### WORK REQUIRED:
Transcribe each line below without altering anything.

### RECORDED DATA:
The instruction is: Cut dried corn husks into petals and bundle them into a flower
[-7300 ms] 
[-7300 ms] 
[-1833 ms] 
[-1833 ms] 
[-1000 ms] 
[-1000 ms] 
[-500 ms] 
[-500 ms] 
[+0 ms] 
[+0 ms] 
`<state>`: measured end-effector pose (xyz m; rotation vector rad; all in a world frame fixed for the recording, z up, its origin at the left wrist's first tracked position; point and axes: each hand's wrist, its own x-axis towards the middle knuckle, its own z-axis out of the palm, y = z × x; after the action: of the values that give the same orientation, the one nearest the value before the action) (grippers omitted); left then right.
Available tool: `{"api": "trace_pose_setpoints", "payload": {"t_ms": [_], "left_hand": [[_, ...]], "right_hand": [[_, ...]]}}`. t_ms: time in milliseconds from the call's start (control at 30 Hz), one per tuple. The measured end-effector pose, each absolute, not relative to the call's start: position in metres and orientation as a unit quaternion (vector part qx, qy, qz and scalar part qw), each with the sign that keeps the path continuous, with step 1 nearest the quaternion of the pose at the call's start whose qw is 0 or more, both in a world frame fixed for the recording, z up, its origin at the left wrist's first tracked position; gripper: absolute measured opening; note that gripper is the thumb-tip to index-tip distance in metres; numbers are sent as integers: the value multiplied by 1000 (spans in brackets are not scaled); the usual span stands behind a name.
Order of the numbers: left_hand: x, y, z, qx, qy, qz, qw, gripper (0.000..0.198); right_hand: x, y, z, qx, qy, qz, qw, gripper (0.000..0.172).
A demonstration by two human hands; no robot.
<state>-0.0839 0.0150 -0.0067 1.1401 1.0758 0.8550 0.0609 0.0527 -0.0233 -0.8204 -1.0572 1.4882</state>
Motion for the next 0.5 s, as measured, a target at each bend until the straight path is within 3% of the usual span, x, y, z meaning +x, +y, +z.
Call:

### EXERCISE ANSWER:
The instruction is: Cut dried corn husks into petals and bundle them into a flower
[-7300 ms] 
[-7300 ms] 
[-1833 ms] 
[-1833 ms] 
[-1000 ms] 
[-1000 ms] 
[-500 ms] 
[-500 ms] 
[+0 ms] 
[+0 ms] 
`<state>`: measured end-effector pose (xyz m; rotation vector rad; all in a world frame fixed for the recording, z up, its origin at the left wrist's first tracked position; point and axes: each hand's wrist, its own x-axis towards the middle knuckle, its own z-axis out of the palm, y = z × x; after the action: of the values that give the same orientation, the one nearest the value before the action) (grippers omitted); left then right.
Available tool: `{"api": "trace_pose_setpoints", "payload": {"t_ms": [_], "left_hand": [[_, ...]], "right_hand": [[_, ...]]}}`. t_ms: time in milliseconds from the call's start (control at 30 Hz), one per tuple. The measured end-effector pose, each absolute, not relative to the call's start: position in metres and orientation as a unit quaternion (vector part qx, qy, qz and scalar part qw), each with the sign that keeps the path continuous, with step 1 nearest the quaternion of the pose at the call's start whose qw is 0 or more, both in a world frame fixed for the recording, z up, its origin at the left wrist's first tracked position; gripper: absolute measured opening; note that gripper is the thumb-tip to index-tip distance in metres; numbers are sent as integers: the value multiplied by 1000 (spans in brackets are not scaled); the usual span stands behind a name.
Order of the numbers: left_hand: x, y, z, qx, qy, qz, qw, gripper (0.000..0.198); right_hand: x, y, z, qx, qy, qz, qw, gripper (0.000..0.172).
A demonstration by two human hands; no robot.
<state>-0.0839 0.0150 -0.0067 1.1401 1.0758 0.8550 0.0609 0.0527 -0.0233 -0.8204 -1.0572 1.4882</state>
Motion for the next 0.5 s, as measured, a target at each bend until the straight path is within 3% of the usual span, x, y, z meaning +x, +y, +z.
Call:

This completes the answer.